José Luis Sánchez del Río was brutally tortured and killed when he was 14 years old during the 1924-1928 religious persecution by Mexican President Plutarco Elías Calles. José Luis had enlisted in the ranks of the Cristeros, under the command of Gen. Prudencio Mendoza.
He was martyred by the Federal Army on Feb. 10, 1928. According to the story, the soldiers cut off the soles of his feet and forced him to walk barefoot to his grave. Moments before he was killed, the boy shouted, “Viva Cristo Rey!” or “Long live Christ the King!”
His character was one of the main protagonists in the film For Greater Glory.
Jose Gabriel del Rosario Brochero, frequently referred to as the “gaucho priest,” will be Argentina’s first saint.
Born on March 16, 1840, the priest suffered from leprosy throughout his life and is known for his service to the sick and the dying. He died in 1914 and was beatified by Pope Francis on Sept. 14, 2013.
Sweden will also receive a new saint in Blessed Maria Elizabeth Hesselblad, who will be canonized June 5, alongside Polish Blessed Stanislaus of Jesus and Mary Papczynski.
Born in the small village of Faglavik, in Sweden’s western coast province of Alvsborg, on June 4, 1870, Maria Elisabeth was a nurse and a convert to Catholicism. After her conversion, she went on to found a new order of Bridgettines, called the Most Holy Savior of St. Bridget.
She died in Rome on April 24, 1957, and was beatified April 9, 2000, by St.
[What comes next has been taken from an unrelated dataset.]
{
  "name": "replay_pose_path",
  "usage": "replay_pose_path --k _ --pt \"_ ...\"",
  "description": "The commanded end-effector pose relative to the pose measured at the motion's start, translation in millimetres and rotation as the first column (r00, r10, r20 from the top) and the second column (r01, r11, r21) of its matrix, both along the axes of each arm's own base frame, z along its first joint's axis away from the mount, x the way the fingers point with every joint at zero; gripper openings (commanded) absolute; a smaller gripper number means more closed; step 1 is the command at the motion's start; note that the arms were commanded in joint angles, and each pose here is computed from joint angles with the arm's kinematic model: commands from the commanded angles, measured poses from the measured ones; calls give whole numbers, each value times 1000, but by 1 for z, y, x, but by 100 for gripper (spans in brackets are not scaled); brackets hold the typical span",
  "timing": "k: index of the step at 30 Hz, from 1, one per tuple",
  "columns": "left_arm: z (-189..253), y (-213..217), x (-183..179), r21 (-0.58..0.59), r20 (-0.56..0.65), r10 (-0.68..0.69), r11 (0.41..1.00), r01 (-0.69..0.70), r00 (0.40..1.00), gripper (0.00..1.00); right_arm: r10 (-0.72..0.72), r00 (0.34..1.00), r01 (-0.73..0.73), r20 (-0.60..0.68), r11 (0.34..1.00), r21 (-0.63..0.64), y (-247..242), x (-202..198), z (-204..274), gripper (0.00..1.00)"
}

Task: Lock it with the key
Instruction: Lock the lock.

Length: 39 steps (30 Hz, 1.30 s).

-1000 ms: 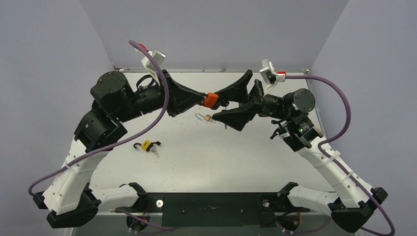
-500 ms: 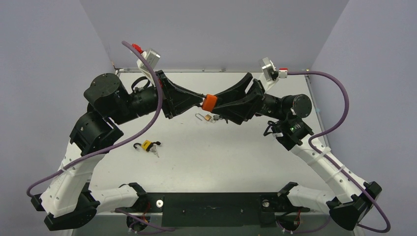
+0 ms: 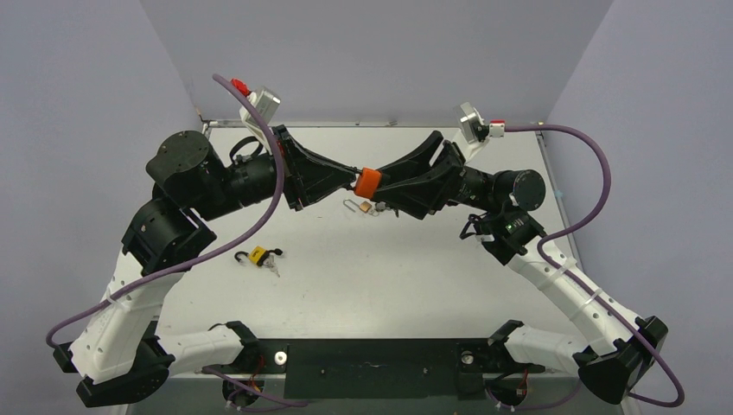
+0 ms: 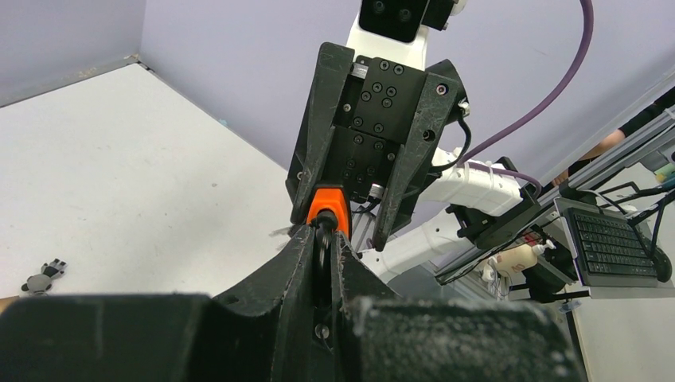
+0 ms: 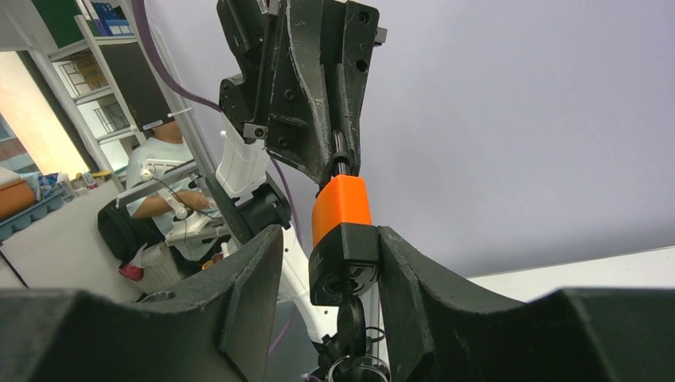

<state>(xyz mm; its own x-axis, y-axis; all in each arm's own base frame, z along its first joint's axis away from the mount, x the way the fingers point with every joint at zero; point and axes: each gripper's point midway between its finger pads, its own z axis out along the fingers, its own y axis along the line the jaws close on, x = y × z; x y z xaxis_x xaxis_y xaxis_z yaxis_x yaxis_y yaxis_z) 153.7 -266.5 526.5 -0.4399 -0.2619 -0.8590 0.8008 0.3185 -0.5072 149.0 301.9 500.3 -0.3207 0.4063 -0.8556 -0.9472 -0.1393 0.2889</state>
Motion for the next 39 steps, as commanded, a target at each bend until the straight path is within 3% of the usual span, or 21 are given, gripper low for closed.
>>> replay_pose_path --k 1,9,14,18,22,24,27,29,39 --pt "38 8 0 -114 108 45 993 -33 993 0 28 998 -29 55 999 17 -1 -11 4 43" --pt "39 9 0 -116 109 45 993 -32 993 0 7 999 -6 42 1000 -15 3 -6 -4 43" --pt "39 9 -1 -116 110 43 993 -31 993 0 -2 999 3 43 1000 -9 2 -6 -2 38" --pt "34 8 -1 -105 108 36 994 -25 993 0 -12 999 12 46 1000 1 -1 -7 2 28" --pt "17 8 0 -55 97 37 998 -32 995 0 -37 998 37 48 999 6 -6 -9 9 8" --pt "3 10 0 -4 87 38 999 -38 996 8 -55 998 55 41 998 -8 -8 -8 8 0" --pt "-1 16 -4 25 113 39 999 -42 993 24 -70 997 71 40 997 -32 -11 -10 5 0" --pt "-3 20 -5 44 125 43 998 -49 991 28 -75 996 77 40 996 -46 -13 -11 2 0" --pt "-20 14 -16 110 117 -47 993 34 992 31 -94 995 97 41 992 -85 -20 -17 -7 0"
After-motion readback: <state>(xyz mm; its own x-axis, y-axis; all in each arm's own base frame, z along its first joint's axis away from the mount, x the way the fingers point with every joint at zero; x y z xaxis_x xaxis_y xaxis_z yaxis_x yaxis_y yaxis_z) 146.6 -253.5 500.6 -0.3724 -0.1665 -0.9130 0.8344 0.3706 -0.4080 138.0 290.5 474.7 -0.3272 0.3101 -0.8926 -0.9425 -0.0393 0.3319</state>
John Paul II.
Blessed Stanislaus of Jesus and Mary Papczynski is a Polish priest born in 1631 and beatified by Benedict XVI in 2007.
Often referred to as the “Father Founder,” Stanislaus is known for his writings and constant encouragement to contemplate God’s mercy and to turn to Mary Immaculate for guidance and protection.
In addition to founding the Congregation of Marian Fathers of the Immaculate Conception of the Most Blessed Virgin Mary, the priest also experienced visions of Holy Souls in Purgatory and urged penance and prayers on their behalf.